About this exercise -
Transcribe the listing exactly as written. Leave the images out.
**** Material to process ****
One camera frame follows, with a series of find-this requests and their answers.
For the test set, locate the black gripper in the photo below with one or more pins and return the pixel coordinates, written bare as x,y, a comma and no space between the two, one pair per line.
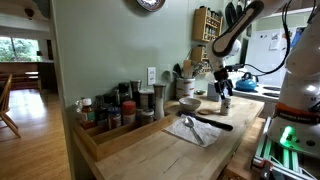
222,80

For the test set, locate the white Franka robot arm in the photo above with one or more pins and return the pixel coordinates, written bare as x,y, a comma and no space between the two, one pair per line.
300,100

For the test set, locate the white ceramic bowl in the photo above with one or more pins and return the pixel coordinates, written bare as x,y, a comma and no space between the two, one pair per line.
190,103

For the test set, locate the tall salt grinder silver top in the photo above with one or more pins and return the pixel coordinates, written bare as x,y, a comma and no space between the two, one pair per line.
159,103

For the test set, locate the blue kettle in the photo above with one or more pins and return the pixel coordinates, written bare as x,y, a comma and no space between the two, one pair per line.
246,85

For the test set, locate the small metal dish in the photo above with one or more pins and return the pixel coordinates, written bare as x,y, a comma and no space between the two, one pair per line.
200,92

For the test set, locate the wooden spoon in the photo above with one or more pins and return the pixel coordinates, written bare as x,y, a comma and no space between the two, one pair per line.
204,111

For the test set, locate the metal serving spoon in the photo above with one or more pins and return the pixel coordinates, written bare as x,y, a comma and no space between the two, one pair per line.
198,70

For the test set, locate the white stove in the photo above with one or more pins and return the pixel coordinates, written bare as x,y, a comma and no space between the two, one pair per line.
263,91

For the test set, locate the white utensil crock orange marks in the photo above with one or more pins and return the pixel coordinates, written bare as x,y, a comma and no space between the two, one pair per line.
185,88

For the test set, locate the white paper napkin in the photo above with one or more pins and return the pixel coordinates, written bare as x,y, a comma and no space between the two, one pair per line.
206,133

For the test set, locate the wooden spatula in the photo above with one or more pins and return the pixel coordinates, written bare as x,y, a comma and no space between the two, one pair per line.
187,69

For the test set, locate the small wooden spice rack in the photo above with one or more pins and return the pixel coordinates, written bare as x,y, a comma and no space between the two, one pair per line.
197,55

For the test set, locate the black ladle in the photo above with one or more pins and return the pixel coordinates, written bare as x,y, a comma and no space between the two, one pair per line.
177,70

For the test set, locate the white fridge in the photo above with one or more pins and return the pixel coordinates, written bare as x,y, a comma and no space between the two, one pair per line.
263,56

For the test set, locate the white paper note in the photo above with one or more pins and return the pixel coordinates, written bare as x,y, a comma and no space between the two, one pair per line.
275,40

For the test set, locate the large wooden spice rack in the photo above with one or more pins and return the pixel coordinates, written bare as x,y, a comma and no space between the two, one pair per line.
199,25

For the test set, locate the blue canister white lid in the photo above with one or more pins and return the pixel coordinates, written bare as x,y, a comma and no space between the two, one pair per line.
145,97

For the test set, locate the black hanging pan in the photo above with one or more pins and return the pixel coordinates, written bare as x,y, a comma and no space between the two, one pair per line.
230,13

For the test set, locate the jar silver lid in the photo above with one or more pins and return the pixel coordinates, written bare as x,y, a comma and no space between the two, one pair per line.
147,117

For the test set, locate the dark pepper grinder silver top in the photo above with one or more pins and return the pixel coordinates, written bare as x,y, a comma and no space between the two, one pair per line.
135,87

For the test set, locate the blue paper note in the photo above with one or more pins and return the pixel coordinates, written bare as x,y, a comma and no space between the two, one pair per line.
296,35

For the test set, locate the spice jar red lid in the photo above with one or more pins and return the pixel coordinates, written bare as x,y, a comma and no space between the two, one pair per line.
129,112

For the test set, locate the wooden spice tray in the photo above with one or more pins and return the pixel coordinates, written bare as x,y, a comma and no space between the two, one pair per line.
133,133

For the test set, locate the bottle black lid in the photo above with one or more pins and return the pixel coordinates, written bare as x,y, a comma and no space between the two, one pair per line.
123,90

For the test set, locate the dark jar blue lid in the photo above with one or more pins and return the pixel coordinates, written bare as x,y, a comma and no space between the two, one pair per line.
114,118

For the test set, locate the dark spice jar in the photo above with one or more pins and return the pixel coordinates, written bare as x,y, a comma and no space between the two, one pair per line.
110,99

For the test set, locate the dark sauce bottle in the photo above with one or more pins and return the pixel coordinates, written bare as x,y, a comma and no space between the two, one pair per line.
100,111

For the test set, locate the brown bottle white cap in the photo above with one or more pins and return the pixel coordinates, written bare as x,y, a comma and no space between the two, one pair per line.
87,112

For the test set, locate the window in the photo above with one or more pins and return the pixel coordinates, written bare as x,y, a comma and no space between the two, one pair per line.
20,50

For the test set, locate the red hanging lamp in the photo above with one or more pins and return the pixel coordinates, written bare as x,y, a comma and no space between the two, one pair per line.
29,12

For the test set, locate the wooden chair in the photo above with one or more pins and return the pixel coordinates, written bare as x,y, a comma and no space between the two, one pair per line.
9,123

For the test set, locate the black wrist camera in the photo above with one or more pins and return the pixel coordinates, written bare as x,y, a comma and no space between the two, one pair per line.
235,67

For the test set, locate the white wall outlet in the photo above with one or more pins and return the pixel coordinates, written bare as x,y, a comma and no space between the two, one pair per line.
151,76

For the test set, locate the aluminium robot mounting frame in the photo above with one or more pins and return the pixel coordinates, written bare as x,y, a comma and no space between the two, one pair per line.
273,156
****
Task output -
One camera frame follows, with a series of find-this requests and their answers.
For the test set, locate the black gripper in the photo below with one or more pins and return the pixel coordinates, written bare as x,y, a comma and no space between the two, one pair per line.
222,80

For the test set, locate the white Franka robot arm in the photo above with one or more pins and return the pixel coordinates, written bare as x,y, a comma and no space between the two, one pair per line.
300,100

For the test set, locate the white ceramic bowl in the photo above with one or more pins and return the pixel coordinates, written bare as x,y, a comma and no space between the two, one pair per line.
190,103

For the test set, locate the tall salt grinder silver top in the photo above with one or more pins and return the pixel coordinates, written bare as x,y, a comma and no space between the two, one pair per line.
159,103

For the test set, locate the blue kettle in the photo above with one or more pins and return the pixel coordinates, written bare as x,y, a comma and no space between the two, one pair per line.
246,85

For the test set, locate the small metal dish in the photo above with one or more pins and return the pixel coordinates, written bare as x,y, a comma and no space between the two, one pair per line.
200,92

For the test set, locate the wooden spoon in the photo above with one or more pins and return the pixel coordinates, written bare as x,y, a comma and no space between the two, one pair per line.
204,111

For the test set, locate the metal serving spoon in the photo above with one or more pins and return the pixel coordinates, written bare as x,y, a comma and no space between the two, one pair per line.
198,70

For the test set, locate the white stove in the photo above with one or more pins and return the pixel coordinates, written bare as x,y, a comma and no space between the two, one pair per line.
263,91

For the test set, locate the white utensil crock orange marks in the photo above with one or more pins and return the pixel coordinates, written bare as x,y, a comma and no space between the two, one pair per line.
185,88

For the test set, locate the white paper napkin in the photo above with one or more pins and return the pixel coordinates, written bare as x,y, a comma and no space between the two, one pair per line.
206,133

For the test set, locate the wooden spatula in the photo above with one or more pins and return the pixel coordinates, written bare as x,y, a comma and no space between the two, one pair per line.
187,69

For the test set, locate the small wooden spice rack in the photo above with one or more pins and return the pixel coordinates, written bare as x,y, a comma and no space between the two, one pair per line.
197,55

For the test set, locate the black ladle in the photo above with one or more pins and return the pixel coordinates, written bare as x,y, a comma and no space between the two, one pair per line.
177,70

For the test set, locate the white fridge in the photo above with one or more pins and return the pixel coordinates, written bare as x,y, a comma and no space between the two, one pair per line.
263,56

For the test set, locate the white paper note in the photo above with one or more pins and return the pixel coordinates, written bare as x,y, a comma and no space between the two, one pair per line.
275,40

For the test set, locate the large wooden spice rack in the photo above with one or more pins and return the pixel coordinates, written bare as x,y, a comma and no space between the two, one pair per line.
199,25

For the test set, locate the blue canister white lid in the photo above with one or more pins and return the pixel coordinates, written bare as x,y, a comma and no space between the two, one pair per line.
145,97

For the test set, locate the black hanging pan in the photo above with one or more pins and return the pixel coordinates, written bare as x,y, a comma and no space between the two, one pair per line.
230,13

For the test set, locate the jar silver lid in the photo above with one or more pins and return the pixel coordinates, written bare as x,y, a comma and no space between the two, one pair per line.
147,117

For the test set, locate the dark pepper grinder silver top in the photo above with one or more pins and return the pixel coordinates, written bare as x,y, a comma and no space between the two, one pair per line.
135,87

For the test set, locate the blue paper note in the photo above with one or more pins and return the pixel coordinates, written bare as x,y, a comma and no space between the two, one pair per line.
296,35

For the test set, locate the spice jar red lid in the photo above with one or more pins and return the pixel coordinates, written bare as x,y, a comma and no space between the two, one pair per line.
129,112

For the test set, locate the wooden spice tray in the photo above with one or more pins and return the pixel coordinates, written bare as x,y, a comma and no space between the two, one pair per line.
133,133

For the test set, locate the bottle black lid in the photo above with one or more pins and return the pixel coordinates, written bare as x,y, a comma and no space between the two, one pair per line.
123,90

For the test set, locate the dark jar blue lid in the photo above with one or more pins and return the pixel coordinates, written bare as x,y, a comma and no space between the two, one pair per line.
114,118

For the test set, locate the dark spice jar in the photo above with one or more pins and return the pixel coordinates, written bare as x,y, a comma and no space between the two, one pair per line.
110,99

For the test set, locate the dark sauce bottle in the photo above with one or more pins and return the pixel coordinates, written bare as x,y, a comma and no space between the two, one pair per line.
100,111

For the test set, locate the brown bottle white cap in the photo above with one or more pins and return the pixel coordinates, written bare as x,y, a comma and no space between the two, one pair per line.
87,112

For the test set, locate the window in the photo above with one or more pins and return the pixel coordinates, written bare as x,y, a comma and no space between the two, one pair per line.
20,50

For the test set, locate the red hanging lamp in the photo above with one or more pins and return the pixel coordinates, written bare as x,y, a comma and no space between the two, one pair per line.
29,12

For the test set, locate the wooden chair in the photo above with one or more pins and return the pixel coordinates, written bare as x,y, a comma and no space between the two, one pair per line.
9,123

For the test set, locate the black wrist camera in the photo above with one or more pins and return the pixel coordinates, written bare as x,y, a comma and no space between the two, one pair per line.
235,67

For the test set, locate the white wall outlet in the photo above with one or more pins and return the pixel coordinates, written bare as x,y, a comma and no space between the two, one pair per line.
151,76

For the test set, locate the aluminium robot mounting frame in the photo above with one or more pins and return the pixel coordinates, written bare as x,y, a comma and no space between the two, one pair per line.
273,156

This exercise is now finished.